Can a general nutritional screening tool be used to identify haemodialysis patients with increased nutritional risk?

 

S Jorgensen

York District Hospital

 

Problem: Malnutrition is a recognised problem in the haemodialysis population and is associated with poor outcomes. In order to reduce the incidence of malnutrition, systems should be in place to identify potential nutritional problems. One such method is the regular use a nutrition screening tool, however a suitably reliable or appropriate renal specific tool does not exist.

Purpose: Initially we considered designing a renal specific tool, however following multi-professional team discussion it was decided to determine whether an existing tool, locally validated for use in the acute setting, could be used to identify haemodialysis patients with an increased nutrition risk.

Design: Chronic haemodialysis patients, receiving thrice weekly haemodialysis, aged over 18 years were recruited into the study over a 6 month period.  Nutritional status was assessed using two methods. The first involved a combination of objective and subjective measures, considered as the gold standard for the purpose of the study and the second using the hospital tool. Patients were assigned a level of nutrition risk from each method.

Findings: Seventy patients, with a mean age of 74 years were included in the study. The hospital tool correctly categorised 70% (n=49) of patients, 52.8% (n=37) of which were categorised as having a normal level of nutritional risk and 17.2% (n=12) as having an increased level of nutritional risk. The specificity of the hospital tool was calculated to be 73% and the sensitivity 63%. The 19 of the 70 patients were identified as having an increased risk and therefore the prevalence of malnutrition in the sample was 27%.

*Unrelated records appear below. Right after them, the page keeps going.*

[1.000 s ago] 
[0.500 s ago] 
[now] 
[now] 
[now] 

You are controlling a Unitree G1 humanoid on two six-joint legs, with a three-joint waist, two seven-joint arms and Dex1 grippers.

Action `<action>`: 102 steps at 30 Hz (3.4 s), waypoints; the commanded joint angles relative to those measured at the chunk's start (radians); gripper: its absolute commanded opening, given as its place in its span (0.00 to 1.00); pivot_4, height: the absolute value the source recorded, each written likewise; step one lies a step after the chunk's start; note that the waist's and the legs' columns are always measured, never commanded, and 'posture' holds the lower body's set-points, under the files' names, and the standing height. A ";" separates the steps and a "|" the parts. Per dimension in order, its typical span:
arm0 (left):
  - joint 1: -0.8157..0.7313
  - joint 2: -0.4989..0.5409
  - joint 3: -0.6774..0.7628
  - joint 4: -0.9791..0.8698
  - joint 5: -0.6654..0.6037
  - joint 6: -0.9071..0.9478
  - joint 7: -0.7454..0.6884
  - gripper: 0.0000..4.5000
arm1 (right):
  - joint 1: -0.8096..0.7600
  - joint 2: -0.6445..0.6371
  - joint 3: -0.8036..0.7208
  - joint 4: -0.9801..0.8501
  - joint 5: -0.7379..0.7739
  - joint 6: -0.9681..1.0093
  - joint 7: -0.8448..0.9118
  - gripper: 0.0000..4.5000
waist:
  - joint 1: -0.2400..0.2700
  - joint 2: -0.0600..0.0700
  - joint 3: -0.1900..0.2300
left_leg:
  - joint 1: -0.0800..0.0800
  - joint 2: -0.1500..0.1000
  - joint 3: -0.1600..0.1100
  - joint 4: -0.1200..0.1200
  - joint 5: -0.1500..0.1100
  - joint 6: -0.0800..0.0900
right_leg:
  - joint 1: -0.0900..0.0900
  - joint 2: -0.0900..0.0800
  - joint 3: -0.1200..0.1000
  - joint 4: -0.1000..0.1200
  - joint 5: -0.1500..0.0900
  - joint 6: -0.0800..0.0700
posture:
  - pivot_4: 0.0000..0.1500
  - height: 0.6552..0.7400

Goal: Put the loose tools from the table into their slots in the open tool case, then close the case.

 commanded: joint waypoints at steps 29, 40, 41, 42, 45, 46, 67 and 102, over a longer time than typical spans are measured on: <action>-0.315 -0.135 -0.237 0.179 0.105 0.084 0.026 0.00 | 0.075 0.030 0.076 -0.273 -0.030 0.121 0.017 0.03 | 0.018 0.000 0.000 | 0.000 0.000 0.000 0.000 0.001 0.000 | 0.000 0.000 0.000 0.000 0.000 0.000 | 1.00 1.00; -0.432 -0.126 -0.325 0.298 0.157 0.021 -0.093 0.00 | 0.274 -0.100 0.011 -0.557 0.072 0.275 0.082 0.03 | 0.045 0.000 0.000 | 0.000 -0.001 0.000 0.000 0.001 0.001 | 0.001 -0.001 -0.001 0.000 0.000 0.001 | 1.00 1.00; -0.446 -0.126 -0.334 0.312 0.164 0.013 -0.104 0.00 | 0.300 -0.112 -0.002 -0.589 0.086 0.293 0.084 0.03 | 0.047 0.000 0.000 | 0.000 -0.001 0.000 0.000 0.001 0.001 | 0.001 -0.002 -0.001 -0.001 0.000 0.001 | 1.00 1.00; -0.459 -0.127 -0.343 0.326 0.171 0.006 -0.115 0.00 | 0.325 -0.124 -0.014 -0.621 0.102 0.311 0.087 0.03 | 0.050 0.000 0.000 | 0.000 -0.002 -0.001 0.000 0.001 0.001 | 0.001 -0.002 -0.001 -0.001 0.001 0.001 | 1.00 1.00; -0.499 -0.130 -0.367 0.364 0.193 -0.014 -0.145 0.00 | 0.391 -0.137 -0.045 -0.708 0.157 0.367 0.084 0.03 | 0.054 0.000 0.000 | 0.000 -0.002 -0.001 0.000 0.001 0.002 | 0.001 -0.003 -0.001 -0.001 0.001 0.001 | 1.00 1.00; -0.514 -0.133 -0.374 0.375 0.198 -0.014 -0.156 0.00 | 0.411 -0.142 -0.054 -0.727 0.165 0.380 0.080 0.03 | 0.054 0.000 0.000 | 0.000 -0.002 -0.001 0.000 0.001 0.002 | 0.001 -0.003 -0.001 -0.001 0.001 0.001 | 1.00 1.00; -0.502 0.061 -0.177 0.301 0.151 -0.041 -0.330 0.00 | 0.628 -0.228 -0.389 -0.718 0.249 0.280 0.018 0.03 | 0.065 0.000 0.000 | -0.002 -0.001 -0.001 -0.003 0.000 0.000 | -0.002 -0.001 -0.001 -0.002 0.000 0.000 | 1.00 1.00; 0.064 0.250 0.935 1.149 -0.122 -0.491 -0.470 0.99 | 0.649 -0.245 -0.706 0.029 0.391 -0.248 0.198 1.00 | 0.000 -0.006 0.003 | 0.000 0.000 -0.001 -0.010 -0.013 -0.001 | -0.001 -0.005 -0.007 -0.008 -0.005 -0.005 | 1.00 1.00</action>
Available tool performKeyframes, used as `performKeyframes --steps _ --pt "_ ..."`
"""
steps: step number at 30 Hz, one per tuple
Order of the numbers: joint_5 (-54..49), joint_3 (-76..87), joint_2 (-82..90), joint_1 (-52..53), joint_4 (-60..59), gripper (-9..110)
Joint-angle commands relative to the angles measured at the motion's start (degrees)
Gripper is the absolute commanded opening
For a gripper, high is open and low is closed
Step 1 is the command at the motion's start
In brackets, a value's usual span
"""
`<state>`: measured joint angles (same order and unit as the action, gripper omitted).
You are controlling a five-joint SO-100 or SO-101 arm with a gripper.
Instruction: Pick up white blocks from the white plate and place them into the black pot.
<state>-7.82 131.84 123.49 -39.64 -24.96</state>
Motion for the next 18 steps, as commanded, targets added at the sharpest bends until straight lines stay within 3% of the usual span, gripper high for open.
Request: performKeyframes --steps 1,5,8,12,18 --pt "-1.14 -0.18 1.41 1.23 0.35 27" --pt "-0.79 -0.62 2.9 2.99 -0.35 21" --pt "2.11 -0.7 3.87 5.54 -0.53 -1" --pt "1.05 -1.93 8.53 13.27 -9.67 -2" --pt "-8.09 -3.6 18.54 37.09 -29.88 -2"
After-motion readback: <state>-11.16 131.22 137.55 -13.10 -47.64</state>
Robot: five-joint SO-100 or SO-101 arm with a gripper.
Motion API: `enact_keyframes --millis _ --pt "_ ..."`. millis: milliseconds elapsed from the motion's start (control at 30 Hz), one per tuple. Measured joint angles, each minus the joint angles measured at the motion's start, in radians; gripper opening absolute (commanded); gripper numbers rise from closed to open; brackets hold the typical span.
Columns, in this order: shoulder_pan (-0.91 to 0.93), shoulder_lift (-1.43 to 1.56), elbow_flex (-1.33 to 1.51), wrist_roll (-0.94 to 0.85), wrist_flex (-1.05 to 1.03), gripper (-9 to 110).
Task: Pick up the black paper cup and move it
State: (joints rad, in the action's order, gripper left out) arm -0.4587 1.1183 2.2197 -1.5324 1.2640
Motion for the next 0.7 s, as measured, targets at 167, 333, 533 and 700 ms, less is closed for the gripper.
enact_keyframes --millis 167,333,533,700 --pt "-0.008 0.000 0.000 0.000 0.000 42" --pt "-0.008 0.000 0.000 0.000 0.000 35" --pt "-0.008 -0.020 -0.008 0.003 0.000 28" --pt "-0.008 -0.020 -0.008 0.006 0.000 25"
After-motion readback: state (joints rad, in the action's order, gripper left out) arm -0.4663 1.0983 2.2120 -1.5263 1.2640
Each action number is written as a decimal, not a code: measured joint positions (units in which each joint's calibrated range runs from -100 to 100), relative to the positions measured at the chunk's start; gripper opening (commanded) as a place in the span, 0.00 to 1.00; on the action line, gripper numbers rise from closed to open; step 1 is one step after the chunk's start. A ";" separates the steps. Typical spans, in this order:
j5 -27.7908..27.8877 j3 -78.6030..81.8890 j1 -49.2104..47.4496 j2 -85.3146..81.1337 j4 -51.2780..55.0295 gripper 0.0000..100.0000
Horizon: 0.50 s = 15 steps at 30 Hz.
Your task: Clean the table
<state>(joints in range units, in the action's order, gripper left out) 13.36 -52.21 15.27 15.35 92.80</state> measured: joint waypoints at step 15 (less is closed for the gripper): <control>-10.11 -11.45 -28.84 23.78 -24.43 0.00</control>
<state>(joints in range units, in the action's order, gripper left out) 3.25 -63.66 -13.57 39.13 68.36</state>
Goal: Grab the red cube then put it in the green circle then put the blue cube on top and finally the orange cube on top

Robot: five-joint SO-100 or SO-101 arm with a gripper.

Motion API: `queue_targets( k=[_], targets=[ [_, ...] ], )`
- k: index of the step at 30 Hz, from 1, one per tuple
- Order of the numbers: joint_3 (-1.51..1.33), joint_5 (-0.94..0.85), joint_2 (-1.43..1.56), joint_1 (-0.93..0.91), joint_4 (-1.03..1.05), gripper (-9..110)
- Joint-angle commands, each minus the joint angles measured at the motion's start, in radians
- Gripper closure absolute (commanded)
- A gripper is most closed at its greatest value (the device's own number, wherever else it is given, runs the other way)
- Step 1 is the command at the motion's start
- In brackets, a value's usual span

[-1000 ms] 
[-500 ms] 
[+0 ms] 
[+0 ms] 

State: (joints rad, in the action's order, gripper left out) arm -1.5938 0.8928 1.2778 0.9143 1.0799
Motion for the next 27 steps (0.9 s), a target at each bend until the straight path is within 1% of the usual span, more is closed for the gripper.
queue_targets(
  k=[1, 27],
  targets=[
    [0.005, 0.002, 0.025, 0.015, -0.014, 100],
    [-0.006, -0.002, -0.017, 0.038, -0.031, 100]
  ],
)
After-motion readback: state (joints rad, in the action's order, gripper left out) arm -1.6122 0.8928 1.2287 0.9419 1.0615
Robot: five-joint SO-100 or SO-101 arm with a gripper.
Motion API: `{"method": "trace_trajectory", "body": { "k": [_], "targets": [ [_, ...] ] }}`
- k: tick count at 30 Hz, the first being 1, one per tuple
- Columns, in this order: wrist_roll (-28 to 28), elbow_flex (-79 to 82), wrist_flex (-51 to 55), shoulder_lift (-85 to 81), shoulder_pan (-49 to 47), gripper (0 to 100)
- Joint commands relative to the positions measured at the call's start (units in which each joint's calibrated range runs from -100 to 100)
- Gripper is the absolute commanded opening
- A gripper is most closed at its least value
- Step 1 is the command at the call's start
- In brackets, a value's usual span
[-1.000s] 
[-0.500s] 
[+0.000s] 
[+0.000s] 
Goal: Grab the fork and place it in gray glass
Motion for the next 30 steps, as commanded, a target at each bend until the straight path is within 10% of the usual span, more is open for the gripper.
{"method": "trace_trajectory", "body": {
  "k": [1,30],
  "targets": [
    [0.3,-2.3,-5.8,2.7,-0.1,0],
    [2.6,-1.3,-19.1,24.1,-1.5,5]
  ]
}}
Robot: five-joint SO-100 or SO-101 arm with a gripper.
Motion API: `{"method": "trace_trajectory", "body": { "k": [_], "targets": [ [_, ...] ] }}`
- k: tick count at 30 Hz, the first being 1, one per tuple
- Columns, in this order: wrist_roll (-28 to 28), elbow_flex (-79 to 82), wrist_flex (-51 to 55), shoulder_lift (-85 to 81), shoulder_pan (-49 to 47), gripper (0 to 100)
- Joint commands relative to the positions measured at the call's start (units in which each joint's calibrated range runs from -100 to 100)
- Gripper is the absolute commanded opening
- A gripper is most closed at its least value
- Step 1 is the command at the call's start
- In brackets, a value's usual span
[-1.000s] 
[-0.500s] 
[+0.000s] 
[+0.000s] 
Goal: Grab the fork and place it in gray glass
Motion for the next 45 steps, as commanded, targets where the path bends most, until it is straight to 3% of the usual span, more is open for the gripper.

Conclusion: Due to the complex nature of renal disease general nutrition screening tools are not sensitive or specific enough to identify haemodialysis patients with increased nutritional risk. In addition, the historical nature of such tools is not appropriate given that such patients are generally well known to the renal team.  The prevalence of malnutrition in the sample is consistent with previous findings although toward the lower end of the previously reported scale. The lower prevalence may be due to the local, multi-professional team approach to patient care and also due to the fact that ‘on dialysis’ nutritional intervention is offered to high risk patients.

Relevance: A combined nutritional assessment method using both objective and subjective measures can overcome false negative and false positive results and may be superior to methods previously used to assess nutritional status and level of nutritional risk. Nutrition screening tools should recognise that haemodialysis patients are already at increased nutritional risk and that it is changes in circumstances both medically, economically and psychosocially that can initiate nutritional problems and compromise nutritional status. Given that screening tools that identify patients with the greatest degree of accuracy tend to be the most complex and difficult to administer, and also staffing and workload issues new ways of working should be considered as a way of reducing the incidence of malnutrition.